====== RAW DATA

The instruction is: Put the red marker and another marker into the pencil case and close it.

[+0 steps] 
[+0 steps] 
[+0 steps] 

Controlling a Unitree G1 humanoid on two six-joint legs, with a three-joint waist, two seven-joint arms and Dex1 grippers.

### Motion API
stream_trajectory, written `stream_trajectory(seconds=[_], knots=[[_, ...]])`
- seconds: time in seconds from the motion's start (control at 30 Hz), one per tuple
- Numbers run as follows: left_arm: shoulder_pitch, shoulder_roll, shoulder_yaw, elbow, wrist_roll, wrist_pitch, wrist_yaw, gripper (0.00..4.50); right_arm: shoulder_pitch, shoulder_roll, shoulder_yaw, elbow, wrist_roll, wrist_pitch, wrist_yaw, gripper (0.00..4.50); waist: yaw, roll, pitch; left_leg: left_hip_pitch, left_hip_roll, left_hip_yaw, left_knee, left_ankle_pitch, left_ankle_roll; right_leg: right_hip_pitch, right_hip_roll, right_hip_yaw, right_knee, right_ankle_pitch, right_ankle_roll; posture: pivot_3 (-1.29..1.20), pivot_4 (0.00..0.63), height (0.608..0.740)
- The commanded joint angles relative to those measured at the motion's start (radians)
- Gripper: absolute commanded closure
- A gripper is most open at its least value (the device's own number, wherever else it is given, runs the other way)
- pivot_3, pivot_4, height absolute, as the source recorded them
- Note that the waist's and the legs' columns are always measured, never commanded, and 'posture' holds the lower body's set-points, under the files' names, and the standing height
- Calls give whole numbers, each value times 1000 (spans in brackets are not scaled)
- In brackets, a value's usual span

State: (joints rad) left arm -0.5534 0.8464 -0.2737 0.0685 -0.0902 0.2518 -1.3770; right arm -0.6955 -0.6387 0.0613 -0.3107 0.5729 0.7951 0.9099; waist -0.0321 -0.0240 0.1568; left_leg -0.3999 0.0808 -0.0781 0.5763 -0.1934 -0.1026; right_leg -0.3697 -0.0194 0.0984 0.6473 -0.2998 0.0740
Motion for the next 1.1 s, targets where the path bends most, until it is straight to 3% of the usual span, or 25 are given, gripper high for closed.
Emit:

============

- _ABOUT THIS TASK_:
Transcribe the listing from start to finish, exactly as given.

- _RESPONSE BOX_:
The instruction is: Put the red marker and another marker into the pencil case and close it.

[+0 steps] 
[+0 steps] 
[+0 steps] 

Controlling a Unitree G1 humanoid on two six-joint legs, with a three-joint waist, two seven-joint arms and Dex1 grippers.

### Motion API
stream_trajectory, written `stream_trajectory(seconds=[_], knots=[[_, ...]])`
- seconds: time in seconds from the motion's start (control at 30 Hz), one per tuple
- Numbers run as follows: left_arm: shoulder_pitch, shoulder_roll, shoulder_yaw, elbow, wrist_roll, wrist_pitch, wrist_yaw, gripper (0.00..4.50); right_arm: shoulder_pitch, shoulder_roll, shoulder_yaw, elbow, wrist_roll, wrist_pitch, wrist_yaw, gripper (0.00..4.50); waist: yaw, roll, pitch; left_leg: left_hip_pitch, left_hip_roll, left_hip_yaw, left_knee, left_ankle_pitch, left_ankle_roll; right_leg: right_hip_pitch, right_hip_roll, right_hip_yaw, right_knee, right_ankle_pitch, right_ankle_roll; posture: pivot_3 (-1.29..1.20), pivot_4 (0.00..0.63), height (0.608..0.740)
- The commanded joint angles relative to those measured at the motion's start (radians)
- Gripper: absolute commanded closure
- A gripper is most open at its least value (the device's own number, wherever else it is given, runs the other way)
- pivot_3, pivot_4, height absolute, as the source recorded them
- Note that the waist's and the legs' columns are always measured, never commanded, and 'posture' holds the lower body's set-points, under the files' names, and the standing height
- Calls give whole numbers, each value times 1000 (spans in brackets are not scaled)
- In brackets, a value's usual span

State: (joints rad) left arm -0.5534 0.8464 -0.2737 0.0685 -0.0902 0.2518 -1.3770; right arm -0.6955 -0.6387 0.0613 -0.3107 0.5729 0.7951 0.9099; waist -0.0321 -0.0240 0.1568; left_leg -0.3999 0.0808 -0.0781 0.5763 -0.1934 -0.1026; right_leg -0.3697 -0.0194 0.0984 0.6473 -0.2998 0.0740
Motion for the next 1.1 s, targets where the path bends most, until it is straight to 3% of the usual span, or 25 are given, gripper high for closed.
Emit:

The exercise is done, with nothing left to add.